But what is the ECRI WLI all about? In short, the Index is a composite of seven key weekly economic indicators published in the U.S. ECRI’s website offers the following explanation: “To monitor just the U.S. economy, ECRI uses an array of 19 specialized leading indices in the context of an “economic cycle cube” covering various sectors and aspects of the economy (see chart below).”

According to ECRI a significant downturn in the WLI forecasts a recession ten months in advance, while a significant upturn precedes the end of a recession by an average of two months. In the past, when the WLI smoothed annualized growth rate fell to -7 and below, it pointed to a contraction in the U.S. economy. With the recent fall to a level of -10.5, commentators are increasingly calling for a double-dip recession in the U.S. From the graph below it seems they have a valid point.

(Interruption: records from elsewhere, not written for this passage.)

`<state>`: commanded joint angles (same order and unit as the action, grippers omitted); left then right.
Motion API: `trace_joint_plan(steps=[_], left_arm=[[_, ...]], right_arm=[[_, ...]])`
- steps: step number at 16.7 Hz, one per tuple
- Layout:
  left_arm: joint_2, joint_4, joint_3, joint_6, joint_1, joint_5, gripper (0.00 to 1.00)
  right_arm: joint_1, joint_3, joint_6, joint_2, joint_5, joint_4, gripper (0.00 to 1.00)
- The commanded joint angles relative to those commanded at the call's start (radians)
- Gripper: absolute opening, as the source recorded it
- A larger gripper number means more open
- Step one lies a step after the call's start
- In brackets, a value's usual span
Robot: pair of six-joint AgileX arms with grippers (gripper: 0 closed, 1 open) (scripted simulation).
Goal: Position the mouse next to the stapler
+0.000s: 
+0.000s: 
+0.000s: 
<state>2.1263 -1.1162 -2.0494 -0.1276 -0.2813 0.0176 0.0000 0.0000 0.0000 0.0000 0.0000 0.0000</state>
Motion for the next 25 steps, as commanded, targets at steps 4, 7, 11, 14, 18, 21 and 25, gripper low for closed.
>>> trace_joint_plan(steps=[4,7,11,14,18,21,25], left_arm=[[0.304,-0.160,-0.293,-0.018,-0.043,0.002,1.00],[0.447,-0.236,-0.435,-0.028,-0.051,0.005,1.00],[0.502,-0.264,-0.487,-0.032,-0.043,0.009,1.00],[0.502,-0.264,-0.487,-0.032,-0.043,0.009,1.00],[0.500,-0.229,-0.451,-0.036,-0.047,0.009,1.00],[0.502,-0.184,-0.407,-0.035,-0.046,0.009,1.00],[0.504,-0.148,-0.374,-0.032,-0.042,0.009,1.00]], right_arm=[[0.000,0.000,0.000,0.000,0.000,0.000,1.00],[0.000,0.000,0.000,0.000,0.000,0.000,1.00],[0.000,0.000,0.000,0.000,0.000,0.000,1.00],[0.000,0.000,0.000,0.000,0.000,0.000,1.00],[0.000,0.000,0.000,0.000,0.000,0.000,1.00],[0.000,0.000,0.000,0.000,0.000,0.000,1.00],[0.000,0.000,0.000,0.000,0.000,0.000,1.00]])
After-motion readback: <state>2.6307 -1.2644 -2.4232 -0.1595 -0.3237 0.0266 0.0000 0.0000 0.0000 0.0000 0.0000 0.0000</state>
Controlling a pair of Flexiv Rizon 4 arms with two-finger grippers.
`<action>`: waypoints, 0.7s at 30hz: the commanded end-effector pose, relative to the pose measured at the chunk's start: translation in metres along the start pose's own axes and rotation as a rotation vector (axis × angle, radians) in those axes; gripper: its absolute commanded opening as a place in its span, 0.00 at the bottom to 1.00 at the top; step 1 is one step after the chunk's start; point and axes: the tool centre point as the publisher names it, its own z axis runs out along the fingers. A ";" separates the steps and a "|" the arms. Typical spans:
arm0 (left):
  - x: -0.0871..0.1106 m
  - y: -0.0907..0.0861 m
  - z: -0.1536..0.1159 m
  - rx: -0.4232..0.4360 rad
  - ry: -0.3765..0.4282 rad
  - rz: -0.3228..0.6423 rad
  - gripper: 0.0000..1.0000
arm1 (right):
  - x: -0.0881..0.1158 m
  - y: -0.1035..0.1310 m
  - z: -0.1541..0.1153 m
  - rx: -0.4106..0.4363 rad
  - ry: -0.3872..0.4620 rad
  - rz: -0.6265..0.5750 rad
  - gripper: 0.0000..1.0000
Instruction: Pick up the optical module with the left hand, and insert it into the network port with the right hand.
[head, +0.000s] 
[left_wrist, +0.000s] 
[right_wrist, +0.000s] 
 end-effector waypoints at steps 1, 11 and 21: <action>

Sources: NBER; ECRI (various internet sources); Plexus Asset Management.

But do they? Let us first consider why the ECRI smoothed annualized growth rate has plummeted. One should bear in mind that many economists and commentators see the calculation of the ECRI WLI as a black box. Obviously the equity and bond markets are probably two of the major leading indicators used in the calculation. Is it a coincidence that the ECRI WLI is so closely correlated with the S&P 500 Index where major turning points coincide?

Sources: I-Net; ECRI (various internet sources); Plexus Asset Management.

The 52-week percentage change of the WLI is normally a reflection of the 52-week percentage change of the S&P 500 Index.

Sources: I-Net; ECRI (various internet sources); Plexus Asset Management.

It is therefore apparent that the equity market successfully calls recessions. However, there are certain periods, such as in 2002–2003, during which diversions were evident, but they can largely be attributed to other leading indicators such as bond rates.

Sources: I-Net; ECRI (various internet sources); Plexus Asset Management.

(more…)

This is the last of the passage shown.